Task objective —
What you give back must match the data exactly, minus the pictures.

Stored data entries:
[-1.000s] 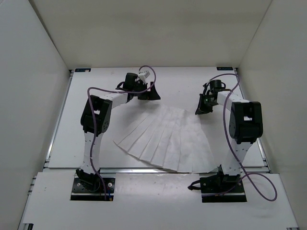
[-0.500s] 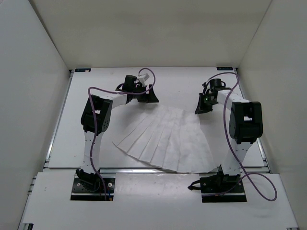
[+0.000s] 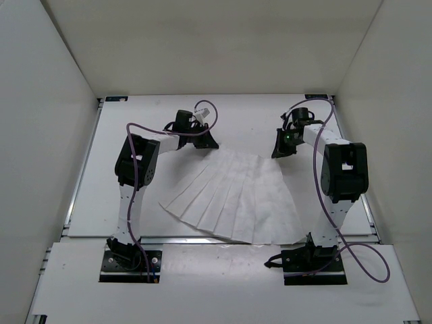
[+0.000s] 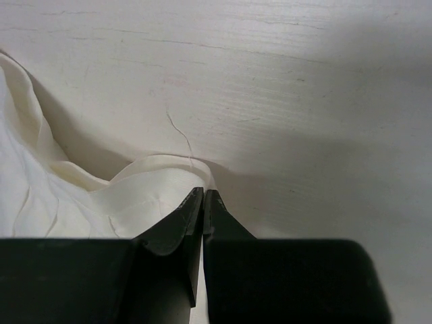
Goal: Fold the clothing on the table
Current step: Flatten the skirt out
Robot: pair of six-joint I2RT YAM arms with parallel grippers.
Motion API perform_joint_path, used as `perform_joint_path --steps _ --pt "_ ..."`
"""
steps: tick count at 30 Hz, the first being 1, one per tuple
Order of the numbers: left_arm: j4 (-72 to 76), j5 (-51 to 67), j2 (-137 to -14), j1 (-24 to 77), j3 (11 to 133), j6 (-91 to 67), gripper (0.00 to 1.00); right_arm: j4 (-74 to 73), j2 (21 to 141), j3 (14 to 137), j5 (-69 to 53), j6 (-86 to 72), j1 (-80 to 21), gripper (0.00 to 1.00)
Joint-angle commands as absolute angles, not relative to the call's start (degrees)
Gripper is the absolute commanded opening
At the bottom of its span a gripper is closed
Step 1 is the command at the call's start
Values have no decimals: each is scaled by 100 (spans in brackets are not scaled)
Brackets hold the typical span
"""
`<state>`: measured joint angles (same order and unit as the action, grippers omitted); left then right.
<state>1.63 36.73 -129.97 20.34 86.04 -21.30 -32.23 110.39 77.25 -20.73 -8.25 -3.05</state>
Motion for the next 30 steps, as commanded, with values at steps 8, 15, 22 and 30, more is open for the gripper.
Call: perform_joint_path --steps 8,15,22,30 --pt "-174 3200 -12156 1767 9015 -1740 0 -3823 11285 9525 -1741 -483 -369 0" --pt "-1070 2585 -11699 1380 12017 -1346 0 -3853 11682 12970 -1880 -1001 -9 0" --pt "-1240 2540 -10856 1134 12492 -1301 0 -3122 10357 12802 -765 -449 -781 0" --pt "-572 2347 -8924 1564 8094 -931 0 -1443 8115 7451 -1072 -895 -800 0"
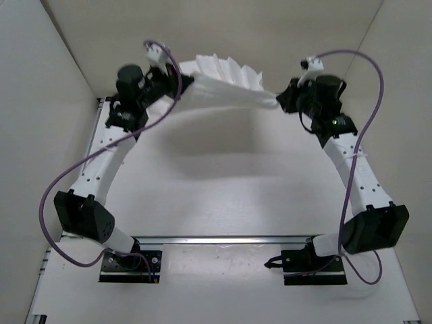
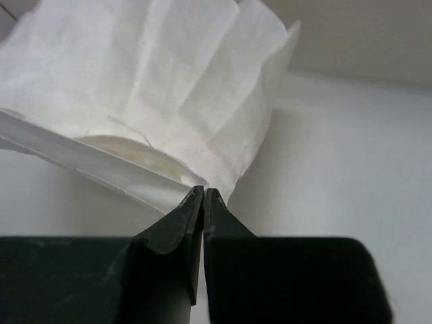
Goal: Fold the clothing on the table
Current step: Flatten the skirt out, then fold the skirt
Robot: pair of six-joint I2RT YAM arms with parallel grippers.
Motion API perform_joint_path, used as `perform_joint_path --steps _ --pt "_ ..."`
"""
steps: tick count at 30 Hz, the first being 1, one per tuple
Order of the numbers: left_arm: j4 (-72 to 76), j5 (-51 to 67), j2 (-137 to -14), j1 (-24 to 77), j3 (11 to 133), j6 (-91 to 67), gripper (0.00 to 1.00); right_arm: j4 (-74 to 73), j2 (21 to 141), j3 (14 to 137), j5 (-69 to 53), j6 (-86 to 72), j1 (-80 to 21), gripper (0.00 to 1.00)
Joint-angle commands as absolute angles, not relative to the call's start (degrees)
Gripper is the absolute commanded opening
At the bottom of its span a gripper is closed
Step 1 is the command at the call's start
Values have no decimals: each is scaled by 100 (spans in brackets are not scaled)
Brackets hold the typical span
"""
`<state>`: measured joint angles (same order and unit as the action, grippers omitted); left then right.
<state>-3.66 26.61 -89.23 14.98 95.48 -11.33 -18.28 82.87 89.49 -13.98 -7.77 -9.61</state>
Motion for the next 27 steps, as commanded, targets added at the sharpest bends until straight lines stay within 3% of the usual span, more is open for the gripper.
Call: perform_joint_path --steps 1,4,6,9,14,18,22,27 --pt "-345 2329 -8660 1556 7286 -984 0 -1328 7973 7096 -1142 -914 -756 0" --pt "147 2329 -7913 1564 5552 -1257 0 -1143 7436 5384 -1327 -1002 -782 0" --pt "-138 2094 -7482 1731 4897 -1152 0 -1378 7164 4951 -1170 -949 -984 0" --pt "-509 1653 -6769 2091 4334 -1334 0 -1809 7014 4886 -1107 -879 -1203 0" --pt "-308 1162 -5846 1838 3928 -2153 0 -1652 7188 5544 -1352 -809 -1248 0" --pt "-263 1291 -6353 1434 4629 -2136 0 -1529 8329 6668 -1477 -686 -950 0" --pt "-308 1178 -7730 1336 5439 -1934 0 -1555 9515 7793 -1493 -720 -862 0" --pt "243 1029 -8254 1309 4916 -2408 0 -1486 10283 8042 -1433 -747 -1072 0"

Expected answer —
[-1.000s] 
[-0.500s] 
[+0.000s] 
[+0.000s] 
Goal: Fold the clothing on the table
Current step: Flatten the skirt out
Robot: pair of six-joint I2RT YAM arms with parallel grippers.
Motion API perform_joint_path, used as `perform_joint_path --steps _ --pt "_ ..."`
"""
steps: tick count at 30 Hz, the first being 1, one per tuple
Order of the numbers: left_arm: j4 (-72 to 76), j5 (-51 to 67), j2 (-137 to -14), j1 (-24 to 77), j3 (11 to 133), j6 (-91 to 67), gripper (0.00 to 1.00); right_arm: j4 (-74 to 73), j2 (21 to 141), j3 (14 to 137), j5 (-69 to 53), j6 (-86 to 72), j1 (-80 to 21), gripper (0.00 to 1.00)
Joint-angle commands as absolute angles, not relative to the call's start (degrees)
Gripper is the absolute commanded opening
At the bottom of its span a gripper is closed
Step 1 is the command at the call's start
Values have no decimals: each is scaled by 100 (spans in brackets are not scaled)
Brackets hold the typical span
"""
`<state>`: measured joint angles (same order and unit as the action, grippers omitted); left then right.
<state>1.63 36.73 -129.97 20.34 86.04 -21.30 -32.23 110.39 77.25 -20.73 -8.25 -3.05</state>
Motion for the next 30 steps, as commanded, with values at steps 8, 15, 22 and 30, more is open for the gripper.
Call: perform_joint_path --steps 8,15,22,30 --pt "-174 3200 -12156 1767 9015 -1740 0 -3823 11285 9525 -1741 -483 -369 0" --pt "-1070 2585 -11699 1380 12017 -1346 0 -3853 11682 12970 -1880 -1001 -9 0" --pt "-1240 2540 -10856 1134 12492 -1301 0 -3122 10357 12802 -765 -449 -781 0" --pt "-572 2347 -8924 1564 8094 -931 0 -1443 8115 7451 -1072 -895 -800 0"
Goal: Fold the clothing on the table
Current step: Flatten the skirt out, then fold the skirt
Robot: pair of six-joint I2RT YAM arms with parallel grippers.
Motion API perform_joint_path, used as `perform_joint_path --steps _ --pt "_ ..."`
"""
steps: tick count at 30 Hz, the first being 1, one per tuple
Order of the numbers: left_arm: j4 (-72 to 76), j5 (-51 to 67), j2 (-137 to -14), j1 (-24 to 77), j3 (11 to 133), j6 (-91 to 67), gripper (0.00 to 1.00); right_arm: j4 (-74 to 73), j2 (21 to 141), j3 (14 to 137), j5 (-69 to 53), j6 (-86 to 72), j1 (-80 to 21), gripper (0.00 to 1.00)
Joint-angle commands as absolute angles, not relative to the call's start (degrees)
Gripper is the absolute commanded opening
At the bottom of its span a gripper is closed
Step 1 is the command at the call's start
Values have no decimals: each is scaled by 100 (spans in brackets are not scaled)
Brackets hold the typical span
"""
`<state>`: measured joint angles (same order and unit as the action, grippers omitted); left then right.
<state>-3.66 26.61 -89.23 14.98 95.48 -11.33 -18.28 82.87 89.49 -13.98 -7.77 -9.61</state>
Motion for the next 27 steps, as commanded, targets added at the sharpest bends until straight lines stay within 3% of the usual span, more is open for the gripper.
Call: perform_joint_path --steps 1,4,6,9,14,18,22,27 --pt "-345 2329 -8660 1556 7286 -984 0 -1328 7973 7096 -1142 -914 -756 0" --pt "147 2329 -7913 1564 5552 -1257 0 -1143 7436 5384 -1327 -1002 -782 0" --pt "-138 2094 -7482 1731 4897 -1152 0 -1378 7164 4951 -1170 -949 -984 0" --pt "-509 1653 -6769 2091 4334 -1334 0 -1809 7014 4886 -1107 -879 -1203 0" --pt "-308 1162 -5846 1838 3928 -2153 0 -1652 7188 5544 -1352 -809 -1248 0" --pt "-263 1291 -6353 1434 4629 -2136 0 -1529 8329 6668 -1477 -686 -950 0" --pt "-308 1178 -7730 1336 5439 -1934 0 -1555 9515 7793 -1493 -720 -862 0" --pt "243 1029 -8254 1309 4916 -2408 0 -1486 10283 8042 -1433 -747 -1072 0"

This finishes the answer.